Какое-то время общество и Брежнев находились во вполне гармонических отношениях, поскольку ничего друг от друга не требовали. Это же в его годы родилась чудная формула нашей жизни: «они делают вид, что нам платят, а мы делаем вид, что работаем». Платили, конечно, немного. Но при скромных потребностях народа хватало.
Глухое раздражение снималось самым доступным транквилизатором – дешевой водкой: за счет продажи алкоголя целые области выполняли финансовый план. Страна спивалась, и никто этому не препятствовал. Выпивка – не порок. Зато не было нужды вкалывать, выкладываться, чего-то добиваться, изобретать, придумывать. Требовалось лишь немного лицемерия: поднимать руку на собрании (партийном, профсоюзном, комсомольском, трудового коллектива), ходить голосовать – когда устраивались выборы (без выбора), произносить ритуальные слова о правильности линии КПСС «во главе с товарищем Леонидом Ильичом Брежневым».
Брежнев погрузил общество в своего рода наркотическое опьянение или, точнее, в приятную апатию. Когда после Брежнева обществу поднесут к лицу зеркало и станет ясен весь масштаб нерешаемых проблем, люди переживут шок. В перестроечные годы советское общество испытает то, что испытывают наркоманы со стажем, когда их лишают наркотика и начинается ломка…

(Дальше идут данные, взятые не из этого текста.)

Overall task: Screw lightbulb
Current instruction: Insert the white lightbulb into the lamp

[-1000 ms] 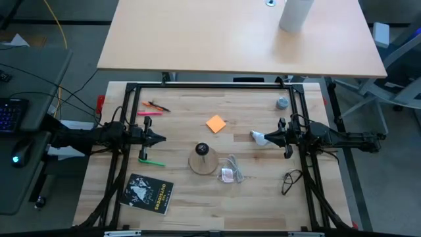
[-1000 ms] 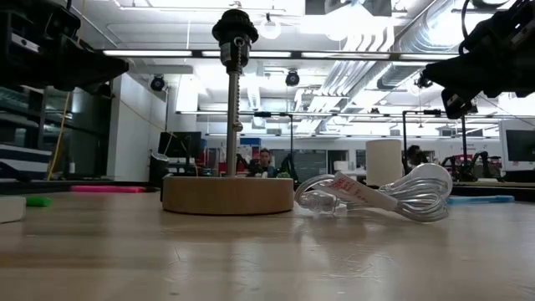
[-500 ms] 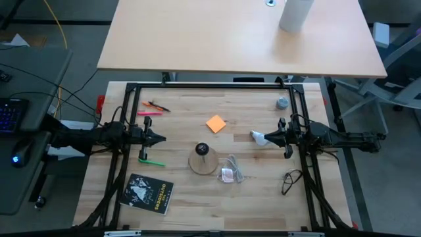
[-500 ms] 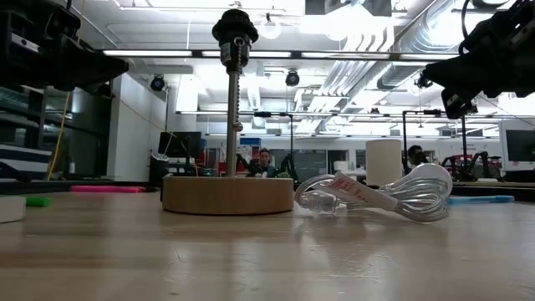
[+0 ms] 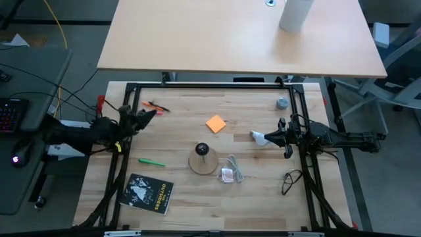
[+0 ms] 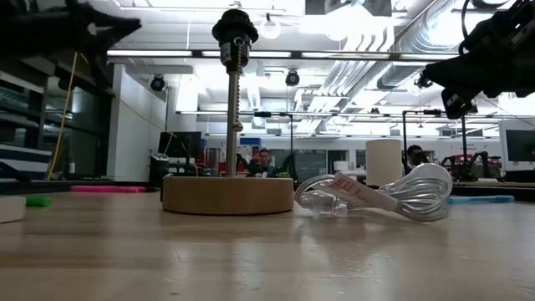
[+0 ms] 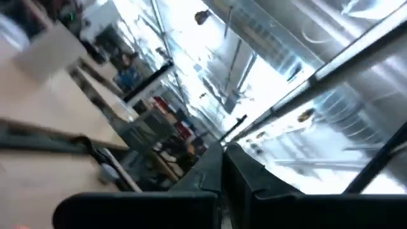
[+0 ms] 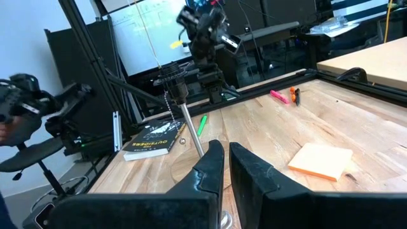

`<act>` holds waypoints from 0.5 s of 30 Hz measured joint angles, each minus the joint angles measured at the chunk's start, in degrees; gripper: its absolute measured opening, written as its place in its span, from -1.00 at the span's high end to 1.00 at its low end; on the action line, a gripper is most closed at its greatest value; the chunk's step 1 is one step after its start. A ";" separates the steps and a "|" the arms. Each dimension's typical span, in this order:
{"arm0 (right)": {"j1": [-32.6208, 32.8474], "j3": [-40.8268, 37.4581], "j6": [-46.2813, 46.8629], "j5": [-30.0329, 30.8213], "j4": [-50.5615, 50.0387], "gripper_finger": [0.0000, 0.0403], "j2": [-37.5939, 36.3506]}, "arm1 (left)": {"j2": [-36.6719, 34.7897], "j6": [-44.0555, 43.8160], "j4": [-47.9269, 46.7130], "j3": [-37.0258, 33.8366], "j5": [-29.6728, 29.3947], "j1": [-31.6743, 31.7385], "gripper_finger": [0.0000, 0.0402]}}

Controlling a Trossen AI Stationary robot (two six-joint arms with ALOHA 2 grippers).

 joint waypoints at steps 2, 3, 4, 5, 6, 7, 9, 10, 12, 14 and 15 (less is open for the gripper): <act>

Когда снимали Хрущева, Леонид Ильич его укорял:
– Вы, Никита Сергеевич, знаете мое к вам отношение. В трудную для вас минуту я честно, смело и уверенно боролся за вас, за ленинскую линию. У меня тогда был инфаркт миокарда, но, будучи тяжелобольным, я нашел силы для борьбы за вас. Сегодня я не могу вступать в сделку со своей совестью и хочу по-партийному высказать свои замечания… Если бы вы, Никита Сергеевич, не страдали такими пороками, как властолюбие, самообольщение своей личностью, верой в свою непогрешимость, если обладали хотя бы небольшой скромностью, вы бы не допустили создания культа своей личности. Вы поставили радио, кино, телевидение на службу своей личности. Вам понравилось давать указания всем и по всем вопросам, а известно, что ни один человек не может справиться с такой задачей – в этом лежит основа всех ошибок…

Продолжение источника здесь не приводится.